Is the FAA licensing spaceports that are doomed to fail? From a report: The latest launch attempt out of Kodiak, Alaska’s spaceport shows in vivid detail just how quickly things can go sideways. In the video, rocket maker Astra’s 3.3 skids horizontally for hundreds of yards, then shoots some 20 miles upwards, listing off course. Ground crew terminates the flight, and the craft free falls back to Earth in pieces, landing in a fireball. None of Astra’s six test flights from Kodiak’s Pacific Spaceport Complex have made it into orbit, and five have exploded.

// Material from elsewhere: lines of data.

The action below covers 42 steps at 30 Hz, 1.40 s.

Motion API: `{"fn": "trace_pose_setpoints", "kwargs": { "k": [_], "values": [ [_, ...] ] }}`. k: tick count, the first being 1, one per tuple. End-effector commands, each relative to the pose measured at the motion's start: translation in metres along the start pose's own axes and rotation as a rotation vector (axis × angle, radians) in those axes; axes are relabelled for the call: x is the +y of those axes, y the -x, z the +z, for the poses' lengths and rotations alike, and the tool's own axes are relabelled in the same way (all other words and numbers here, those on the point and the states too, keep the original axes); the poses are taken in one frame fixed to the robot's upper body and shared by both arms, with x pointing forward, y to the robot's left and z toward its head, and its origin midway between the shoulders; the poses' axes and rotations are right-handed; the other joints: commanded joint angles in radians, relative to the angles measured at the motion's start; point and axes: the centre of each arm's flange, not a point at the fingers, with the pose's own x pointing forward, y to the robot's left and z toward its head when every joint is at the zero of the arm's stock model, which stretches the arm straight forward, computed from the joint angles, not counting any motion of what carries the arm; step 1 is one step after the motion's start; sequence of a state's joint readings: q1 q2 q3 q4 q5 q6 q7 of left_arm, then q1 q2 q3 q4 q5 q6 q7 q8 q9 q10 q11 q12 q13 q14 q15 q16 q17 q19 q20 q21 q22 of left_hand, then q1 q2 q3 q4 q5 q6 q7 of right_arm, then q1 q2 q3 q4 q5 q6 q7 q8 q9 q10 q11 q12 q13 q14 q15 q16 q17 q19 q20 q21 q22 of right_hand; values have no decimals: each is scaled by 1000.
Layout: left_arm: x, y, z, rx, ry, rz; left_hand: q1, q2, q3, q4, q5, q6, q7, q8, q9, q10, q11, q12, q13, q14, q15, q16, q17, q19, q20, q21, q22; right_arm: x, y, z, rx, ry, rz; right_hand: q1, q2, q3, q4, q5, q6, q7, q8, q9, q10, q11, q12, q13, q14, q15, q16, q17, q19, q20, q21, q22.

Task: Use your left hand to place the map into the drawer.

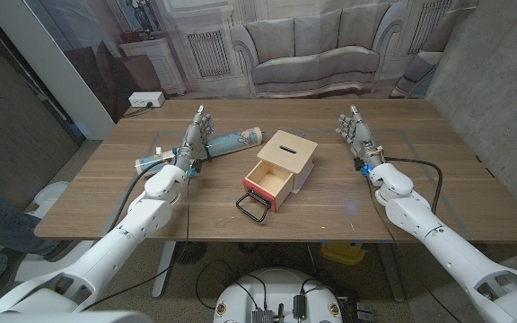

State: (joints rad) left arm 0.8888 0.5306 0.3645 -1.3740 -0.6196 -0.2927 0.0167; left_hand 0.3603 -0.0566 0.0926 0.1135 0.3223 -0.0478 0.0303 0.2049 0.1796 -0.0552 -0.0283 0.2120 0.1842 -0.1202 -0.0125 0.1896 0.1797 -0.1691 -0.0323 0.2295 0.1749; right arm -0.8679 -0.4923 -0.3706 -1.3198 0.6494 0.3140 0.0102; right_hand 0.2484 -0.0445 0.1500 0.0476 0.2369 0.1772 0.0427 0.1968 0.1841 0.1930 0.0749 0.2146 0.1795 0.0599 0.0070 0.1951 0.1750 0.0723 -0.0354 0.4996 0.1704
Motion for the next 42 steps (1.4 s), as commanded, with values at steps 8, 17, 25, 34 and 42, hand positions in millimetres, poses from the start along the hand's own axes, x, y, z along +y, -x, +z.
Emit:
{"fn": "trace_pose_setpoints", "kwargs": {
  "k": [8, 17, 25, 34, 42],
  "values": [
    [-20, 7, 10, -30, -12, -11, 7, 1, -2, 4, 5, -1, -5, 4, 4, 0, -2, 5, 5, -6, 1, 4, 2, -6, -22, 2, 4, 15, 11, -1, -6, -4, 8, 3, 3, 6, -2, 4, 14, -2, 4, 3, 9, -3, 7, 5, 14, 1, 1, 5, 13, -33, 1, 2],
    [-29, 0, 24, -52, -32, -30, 9, 5, -3, 3, 6, 5, -5, 4, 4, 8, -5, 6, 5, 0, -1, 5, 2, -5, -22, 0, 4, 10, 19, 3, -25, -4, 1, 5, 6, 6, -2, 4, 19, -3, 5, 4, 16, -2, 9, 5, 19, 2, 1, 5, 20, -34, -2, 2],
    [-35, 5, 29, -81, -40, -26, 15, 12, -3, 1, 6, 30, -16, 10, 4, 33, -18, 13, 5, 26, -18, 11, 2, 8, -20, 0, 5, 0, 24, 5, -45, -29, -7, 7, 10, 7, -3, 4, 20, -4, 5, 4, 19, -1, 9, 5, 21, 2, 1, 6, 23, -33, -6, 2],
    [-39, 1, 34, -86, -71, -32, 20, 16, -3, -1, 6, 40, -17, 11, 4, 43, -19, 14, 4, 32, -18, 11, 1, 16, -23, 0, 4, -8, 28, 12, -54, -12, -7, 7, 12, 7, -3, 3, 21, -3, 4, 4, 21, -1, 9, 5, 22, 1, 0, 6, 25, -33, -9, 3],
    [-34, -3, 39, -87, -108, -24, 28, 20, -3, -5, 6, 59, -14, 15, 5, 61, -17, 17, 4, 51, -16, 14, 1, 31, -29, 1, 4, -11, 30, 14, -51, -10, -18, 6, 15, 6, -3, 2, 22, -2, 3, 4, 21, 1, 9, 5, 24, 3, 0, 6, 28, -33, -13, 3]
  ]
}}
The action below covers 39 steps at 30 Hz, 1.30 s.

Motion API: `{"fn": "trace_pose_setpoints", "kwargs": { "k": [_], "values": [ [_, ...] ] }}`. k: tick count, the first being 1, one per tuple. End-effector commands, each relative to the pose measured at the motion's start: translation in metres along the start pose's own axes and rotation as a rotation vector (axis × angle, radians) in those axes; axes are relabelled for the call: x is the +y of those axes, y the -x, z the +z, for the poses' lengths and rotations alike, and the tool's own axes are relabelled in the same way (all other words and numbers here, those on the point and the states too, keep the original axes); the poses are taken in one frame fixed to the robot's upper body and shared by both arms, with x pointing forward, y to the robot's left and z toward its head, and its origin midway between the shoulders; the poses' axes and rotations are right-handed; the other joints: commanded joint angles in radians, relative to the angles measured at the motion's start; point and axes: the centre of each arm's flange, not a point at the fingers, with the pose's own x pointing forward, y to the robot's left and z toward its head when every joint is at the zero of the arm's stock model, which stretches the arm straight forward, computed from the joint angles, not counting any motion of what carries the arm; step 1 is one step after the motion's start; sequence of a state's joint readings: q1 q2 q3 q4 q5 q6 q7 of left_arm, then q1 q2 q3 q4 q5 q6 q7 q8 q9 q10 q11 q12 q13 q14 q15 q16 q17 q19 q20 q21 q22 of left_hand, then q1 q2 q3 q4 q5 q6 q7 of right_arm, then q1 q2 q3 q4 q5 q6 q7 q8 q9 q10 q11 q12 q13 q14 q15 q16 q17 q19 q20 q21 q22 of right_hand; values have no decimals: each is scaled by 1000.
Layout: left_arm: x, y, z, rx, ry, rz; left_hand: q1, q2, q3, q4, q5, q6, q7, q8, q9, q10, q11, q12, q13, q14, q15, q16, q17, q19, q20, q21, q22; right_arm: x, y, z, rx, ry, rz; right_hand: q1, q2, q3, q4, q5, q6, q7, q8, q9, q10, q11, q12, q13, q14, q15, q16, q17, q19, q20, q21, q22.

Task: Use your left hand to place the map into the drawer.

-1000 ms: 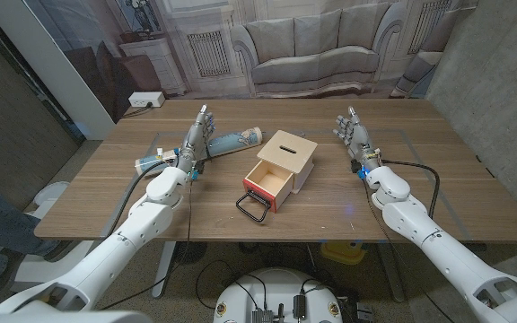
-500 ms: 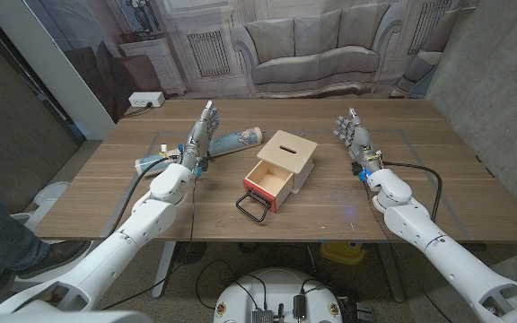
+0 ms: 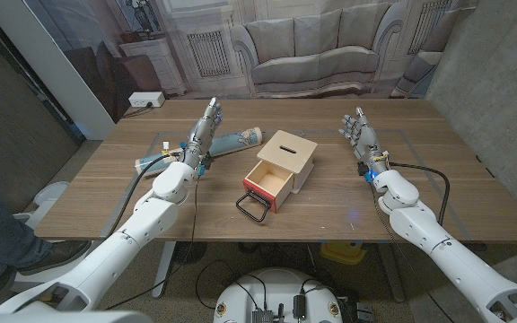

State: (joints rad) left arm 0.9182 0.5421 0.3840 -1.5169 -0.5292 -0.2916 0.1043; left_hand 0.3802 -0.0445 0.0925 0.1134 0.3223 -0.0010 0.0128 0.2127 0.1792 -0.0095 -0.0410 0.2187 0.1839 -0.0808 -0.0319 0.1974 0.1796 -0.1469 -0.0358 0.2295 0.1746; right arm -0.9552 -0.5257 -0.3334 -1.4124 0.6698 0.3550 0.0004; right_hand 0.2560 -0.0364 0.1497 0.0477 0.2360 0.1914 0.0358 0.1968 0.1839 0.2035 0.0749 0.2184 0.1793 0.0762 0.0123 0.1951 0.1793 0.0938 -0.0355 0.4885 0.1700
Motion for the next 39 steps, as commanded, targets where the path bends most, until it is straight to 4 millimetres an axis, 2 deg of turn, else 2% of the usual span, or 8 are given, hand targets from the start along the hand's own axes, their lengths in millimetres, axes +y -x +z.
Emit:
{"fn": "trace_pose_setpoints", "kwargs": {
  "k": [1, 18, 39],
  "values": [
    [4, -5, 8, -4, -61, 6, 8, 9, -3, -5, 6, 15, 4, 8, 5, 16, -5, 11, 5, 13, 2, 7, 1, 9, -26, 0, 4, -6, 5, 5, -6, 10, -10, -1, 7, 6, -3, 3, 8, 5, 3, 4, 11, 0, 5, 5, 7, -2, 0, 2, 6, -32, -3, 3],
    [18, 3, 28, -7, -206, 53, 14, 9, -7, -9, 6, 22, 3, 5, 5, 24, -3, 9, 5, 20, 3, 4, 1, 5, -33, -7, 4, 0, 3, -1, -20, -5, -28, 0, 11, 6, -4, 1, 9, 5, 2, 4, 11, 0, 4, 5, 8, -2, -1, 2, 10, -32, -10, 3],
    [20, 8, 36, -44, -361, 120, 26, 14, -8, -14, 7, 40, 4, 6, 6, 43, -6, 10, 5, 42, -1, 5, 1, 20, -35, -8, 4, 2, 13, 0, -26, 2, -53, 2, 15, 4, -6, -1, 14, 4, 3, 4, -1, 3, -3, 6, 6, -3, -4, 2, 14, -31, -21, 4]
  ]
}}
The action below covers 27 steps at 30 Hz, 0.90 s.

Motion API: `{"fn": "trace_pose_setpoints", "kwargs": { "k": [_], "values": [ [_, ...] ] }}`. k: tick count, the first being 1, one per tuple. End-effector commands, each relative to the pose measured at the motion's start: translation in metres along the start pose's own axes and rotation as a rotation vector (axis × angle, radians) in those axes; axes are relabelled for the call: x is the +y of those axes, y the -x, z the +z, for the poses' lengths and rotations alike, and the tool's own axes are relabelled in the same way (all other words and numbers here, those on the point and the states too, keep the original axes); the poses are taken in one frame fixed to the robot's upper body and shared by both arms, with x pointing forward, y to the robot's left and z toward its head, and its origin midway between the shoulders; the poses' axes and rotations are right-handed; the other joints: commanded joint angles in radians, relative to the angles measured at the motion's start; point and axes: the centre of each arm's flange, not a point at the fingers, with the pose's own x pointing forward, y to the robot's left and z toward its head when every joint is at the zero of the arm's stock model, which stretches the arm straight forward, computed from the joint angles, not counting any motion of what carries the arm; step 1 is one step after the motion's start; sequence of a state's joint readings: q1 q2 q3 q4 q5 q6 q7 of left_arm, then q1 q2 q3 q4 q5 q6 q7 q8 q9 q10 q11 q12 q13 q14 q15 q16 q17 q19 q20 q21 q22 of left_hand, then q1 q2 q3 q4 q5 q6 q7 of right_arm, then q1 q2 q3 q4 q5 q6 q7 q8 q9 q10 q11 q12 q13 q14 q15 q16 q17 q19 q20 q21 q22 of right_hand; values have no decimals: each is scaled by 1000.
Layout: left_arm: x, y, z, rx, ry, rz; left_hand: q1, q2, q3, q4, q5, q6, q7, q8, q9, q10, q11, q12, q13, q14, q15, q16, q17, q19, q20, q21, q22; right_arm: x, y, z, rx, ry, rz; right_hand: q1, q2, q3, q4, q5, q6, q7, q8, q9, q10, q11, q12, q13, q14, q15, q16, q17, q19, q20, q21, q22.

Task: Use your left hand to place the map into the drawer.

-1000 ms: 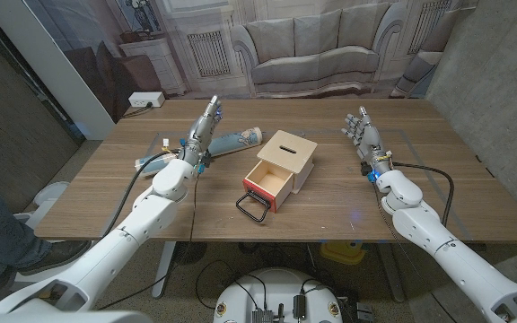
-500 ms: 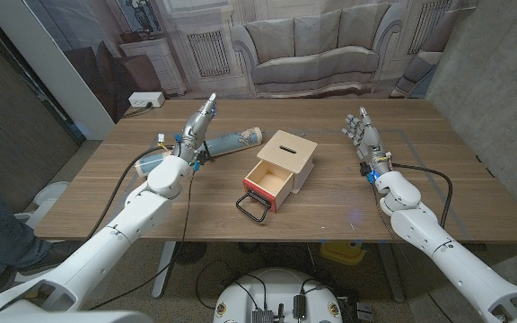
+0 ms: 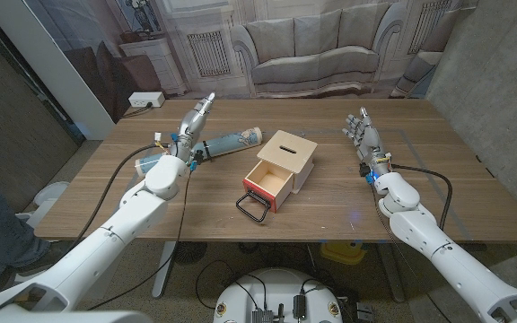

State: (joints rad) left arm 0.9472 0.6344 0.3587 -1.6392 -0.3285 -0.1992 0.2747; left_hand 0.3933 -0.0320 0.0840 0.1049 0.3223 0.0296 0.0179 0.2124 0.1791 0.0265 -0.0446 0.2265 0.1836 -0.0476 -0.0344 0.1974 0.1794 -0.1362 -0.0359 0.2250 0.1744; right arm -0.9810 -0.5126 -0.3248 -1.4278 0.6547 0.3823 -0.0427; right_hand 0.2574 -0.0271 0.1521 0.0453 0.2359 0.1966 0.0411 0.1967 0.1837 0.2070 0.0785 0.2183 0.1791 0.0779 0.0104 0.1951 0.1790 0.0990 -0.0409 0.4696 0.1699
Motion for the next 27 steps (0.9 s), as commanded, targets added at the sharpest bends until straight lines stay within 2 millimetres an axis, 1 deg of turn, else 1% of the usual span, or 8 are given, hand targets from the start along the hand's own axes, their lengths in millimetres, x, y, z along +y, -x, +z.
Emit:
{"fn": "trace_pose_setpoints", "kwargs": {
  "k": [1, 5, 7, 14, 19, 23, 27],
  "values": [
    [2, 2, 5, -20, -96, 39, 13, 2, 0, -6, 7, 10, -1, 6, 6, 9, -3, 2, 5, 10, 1, 5, 1, 9, -35, -4, 4, 1, 5, 1, -5, 8, -12, 0, 6, 2, -4, -1, 9, -1, 3, 4, -5, 0, -3, 6, 4, -1, -5, 2, 9, -25, -3, 4],
    [0, 3, 5, -22, -113, 43, 15, 3, 0, -7, 7, 16, -2, 7, 6, 11, -6, 2, 5, 13, -1, 6, 1, 13, -36, -3, 4, 0, 5, 4, -9, 7, -18, 0, 6, 1, -4, -2, 10, 0, 3, 4, -6, 1, -4, 6, 2, 0, -5, 2, 8, -25, -5, 4],
    [1, 3, 7, -19, -158, 48, 16, 4, 0, -7, 7, 18, -3, 7, 6, 15, -9, 3, 5, 15, -1, 5, 1, 18, -36, -2, 4, -1, 4, 5, -15, 11, -17, 1, 6, 1, -5, -2, 10, -1, 2, 4, -8, 1, -5, 6, 1, 0, -6, 2, 8, -25, -6, 4],
    [5, 6, 11, -14, -203, 74, 23, 7, -1, -11, 8, 30, 0, 7, 6, 29, -5, 3, 5, 32, -2, 7, 1, 54, -41, 7, 5, 0, 3, 7, -14, 9, -25, 1, 7, 0, -5, -3, 18, 1, 5, 4, -11, 0, -6, 6, -3, 0, -7, 2, 7, -24, -11, 4],
    [4, 8, 15, -18, -259, 91, 26, 8, -2, -12, 8, 36, 3, 8, 6, 36, -7, 4, 5, 39, -2, 8, 2, 57, -40, 7, 5, -3, 2, 6, -11, 14, -23, 1, 8, 0, -6, -3, 25, 1, 7, 4, -12, 1, -6, 6, -1, 2, -7, 2, 7, -24, -13, 4],
    [2, 10, 17, -12, -327, 106, 29, 9, -2, -13, 9, 41, 1, 9, 6, 38, -6, 4, 5, 41, -4, 7, 2, 58, -40, 6, 5, -3, 2, 6, -10, 26, -20, 1, 8, 0, -6, -4, 27, 1, 7, 4, -13, 1, -7, 6, -2, 2, -7, 2, 8, -24, -15, 4],
    [1, 9, 17, -5, -336, 103, 31, 10, -2, -14, 9, 42, 0, 9, 7, 41, -6, 4, 5, 44, -5, 7, 2, 59, -40, 5, 5, -4, 1, 5, -9, 24, -23, 1, 9, -1, -6, -4, 29, 1, 8, 4, -13, 3, -7, 6, -3, 2, -7, 2, 8, -23, -16, 4]
  ]
}}
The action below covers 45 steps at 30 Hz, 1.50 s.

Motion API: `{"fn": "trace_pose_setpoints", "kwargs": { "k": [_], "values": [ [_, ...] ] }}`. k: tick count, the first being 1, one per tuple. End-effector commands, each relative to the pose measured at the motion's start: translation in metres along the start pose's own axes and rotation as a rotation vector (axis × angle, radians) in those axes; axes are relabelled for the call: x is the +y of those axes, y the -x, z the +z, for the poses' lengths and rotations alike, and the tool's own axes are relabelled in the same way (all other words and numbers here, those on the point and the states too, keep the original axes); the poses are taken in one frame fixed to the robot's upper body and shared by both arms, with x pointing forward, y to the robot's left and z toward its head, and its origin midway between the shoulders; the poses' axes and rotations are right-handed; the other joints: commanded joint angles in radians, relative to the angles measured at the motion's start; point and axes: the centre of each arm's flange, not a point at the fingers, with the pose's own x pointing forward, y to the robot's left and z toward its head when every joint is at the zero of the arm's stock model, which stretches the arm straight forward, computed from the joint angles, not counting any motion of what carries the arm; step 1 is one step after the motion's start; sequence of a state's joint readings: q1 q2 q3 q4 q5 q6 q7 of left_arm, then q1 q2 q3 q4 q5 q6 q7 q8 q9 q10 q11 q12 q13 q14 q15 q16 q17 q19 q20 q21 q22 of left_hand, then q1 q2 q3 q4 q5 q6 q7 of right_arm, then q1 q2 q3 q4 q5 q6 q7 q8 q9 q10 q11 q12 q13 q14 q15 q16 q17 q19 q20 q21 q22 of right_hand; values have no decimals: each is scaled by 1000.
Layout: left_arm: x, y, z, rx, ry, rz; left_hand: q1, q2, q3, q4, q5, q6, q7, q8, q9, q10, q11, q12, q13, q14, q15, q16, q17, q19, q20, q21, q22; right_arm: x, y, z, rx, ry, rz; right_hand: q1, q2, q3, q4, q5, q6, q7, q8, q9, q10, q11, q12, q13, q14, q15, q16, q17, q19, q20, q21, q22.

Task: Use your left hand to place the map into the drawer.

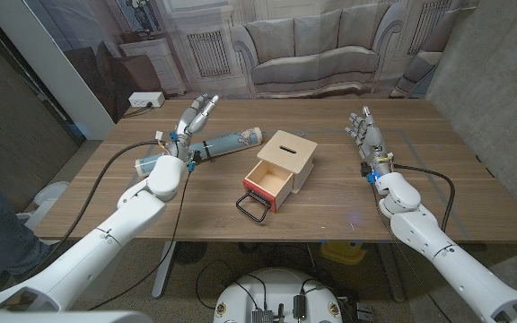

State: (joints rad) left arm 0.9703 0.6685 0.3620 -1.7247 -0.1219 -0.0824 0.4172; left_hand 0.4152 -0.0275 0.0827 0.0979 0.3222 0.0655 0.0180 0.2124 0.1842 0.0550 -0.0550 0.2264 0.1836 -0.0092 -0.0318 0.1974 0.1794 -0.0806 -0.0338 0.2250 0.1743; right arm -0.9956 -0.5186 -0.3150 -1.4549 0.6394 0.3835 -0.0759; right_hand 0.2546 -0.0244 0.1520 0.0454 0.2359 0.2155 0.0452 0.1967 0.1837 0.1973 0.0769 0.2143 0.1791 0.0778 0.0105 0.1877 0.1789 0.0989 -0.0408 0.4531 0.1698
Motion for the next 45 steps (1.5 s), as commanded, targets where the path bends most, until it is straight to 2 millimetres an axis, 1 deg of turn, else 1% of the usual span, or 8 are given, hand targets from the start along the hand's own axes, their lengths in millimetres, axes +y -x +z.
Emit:
{"fn": "trace_pose_setpoints", "kwargs": {
  "k": [1, 8, 14, 16, 21, 28, 38, 45],
  "values": [
    [-2, 3, 4, 11, -111, 26, 9, 5, -1, -7, 9, 8, -1, 9, 1, 14, 3, 4, 5, 7, -7, 8, 2, 4, -43, 5, 5, -3, -2, -2, 8, 3, -5, 4, 6, -1, -6, -4, 11, -3, 8, 4, -4, 5, -3, 6, -3, 2, 0, 3, 8, -24, 0, 4],
    [-6, 3, 3, 14, -122, 20, 13, 7, -1, -9, 10, 16, 1, 10, 2, 20, 3, 4, 6, 15, -10, 8, 2, 11, -44, 5, 5, -5, -5, -5, 22, 12, 3, 4, 7, -1, -7, -5, 12, -3, 7, 5, -4, 4, -3, 6, -4, 2, 0, 3, 9, -23, -3, 4],
    [-4, 4, 8, -1, -190, 49, 20, 9, -1, -12, 12, 32, -4, 13, 2, 37, -3, 7, 6, 31, -12, 10, 2, 22, -44, 6, 5, -5, -6, -6, 26, 11, 8, 4, 7, -2, -7, -5, 12, -3, 7, 5, -4, 4, -3, 6, -4, 3, 0, 3, 9, -23, -6, 5],
    [-3, 4, 9, -5, -210, 53, 22, 10, -1, -13, 12, 33, -4, 13, 2, 41, 1, 8, 6, 35, -13, 10, 2, 27, -47, 7, 5, -5, -6, -6, 26, 16, 9, 4, 7, -2, -7, -6, 14, -1, 7, 5, -5, 5, -3, 6, -4, 3, 0, 3, 10, -23, -7, 5],
    [-2, 7, 11, -5, -261, 54, 27, 11, -2, -15, 13, 43, -4, 14, 2, 48, -7, 8, 6, 42, -15, 10, 2, 33, -51, 7, 5, -5, -2, -6, 28, 9, 5, 4, 8, -3, -8, -6, 14, -1, 6, 5, -4, 6, -3, 6, -4, 3, 0, 3, 11, -22, -9, 5],
    [2, 10, 7, 18, -280, 37, 33, 13, -2, -18, 15, 56, -7, 16, 2, 57, -9, 8, 6, 51, -17, 11, 1, 36, -52, 5, 5, -5, 2, -1, 27, 13, -6, 5, 9, -3, -8, -6, 13, -2, 5, 5, -3, 7, -3, 6, -3, 3, 0, 3, 12, -22, -11, 5],
    [11, 10, 7, 18, -325, 47, 38, 13, -3, -20, 17, 64, -9, 16, 2, 66, -3, 8, 6, 62, -16, 11, 1, 40, -50, 3, 5, -4, 8, 6, 29, 24, -16, 5, 10, -4, -9, -7, 13, -1, 4, 5, -1, 6, -2, 6, -1, 4, 1, 3, 14, -20, -16, 5],
    [12, 7, 8, 23, -453, 70, 42, 13, -4, -22, 18, 69, -10, 16, 2, 72, -4, 8, 6, 66, -18, 10, 1, 45, -50, 3, 5, -1, 9, 5, 35, 26, -14, 5, 11, -4, -9, -8, 14, -2, 4, 5, 0, 5, -2, 6, 0, 5, 1, 2, 16, -21, -18, 5]
  ]
}}
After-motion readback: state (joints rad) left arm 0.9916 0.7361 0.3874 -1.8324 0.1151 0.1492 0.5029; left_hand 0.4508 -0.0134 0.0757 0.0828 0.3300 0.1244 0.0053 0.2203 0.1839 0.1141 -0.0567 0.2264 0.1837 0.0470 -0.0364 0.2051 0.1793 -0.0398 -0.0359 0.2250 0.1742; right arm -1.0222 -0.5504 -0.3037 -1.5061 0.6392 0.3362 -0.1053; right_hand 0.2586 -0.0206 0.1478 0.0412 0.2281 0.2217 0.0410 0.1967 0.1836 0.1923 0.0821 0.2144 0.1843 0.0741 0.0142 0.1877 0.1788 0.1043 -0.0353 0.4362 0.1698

But, as Jeff Bezos says, failure and innovation are inseparable twins.
Analysts expect the commercial space industry to be worth $1 trillion by 2040, and increasingly, small towns are angling to get in on the action. One such community is Camden County, Georgia, where a group of county commissioners is longing for their own spaceport — and the economic growth and diversification they hope will come with it. There’s one caveat: Spaceport Camden’s sole proposed launch trajectory would, in an unprecedented move, cross two populated islands, as well as a federally protected marshland and wilderness, just a few miles from the toxic brownfield set to become the launch site.
To some residents, this seems like an astronomically bad idea. But failures — even explosive ones — don’t faze Camden County: according to spaceport planners, Astra is a prime launch tenant candidate, and Alaska Aerospace Corporation, which runs Kodiak’s spaceport, could become an operation partner. All they need to get this plan off the ground is an operation license from the Federal Aviation Administration. And to secure that, they aren’t basing their proposal on rockets like the one that blew up in Alaska — instead, they’re using models of rockets that don’t exist.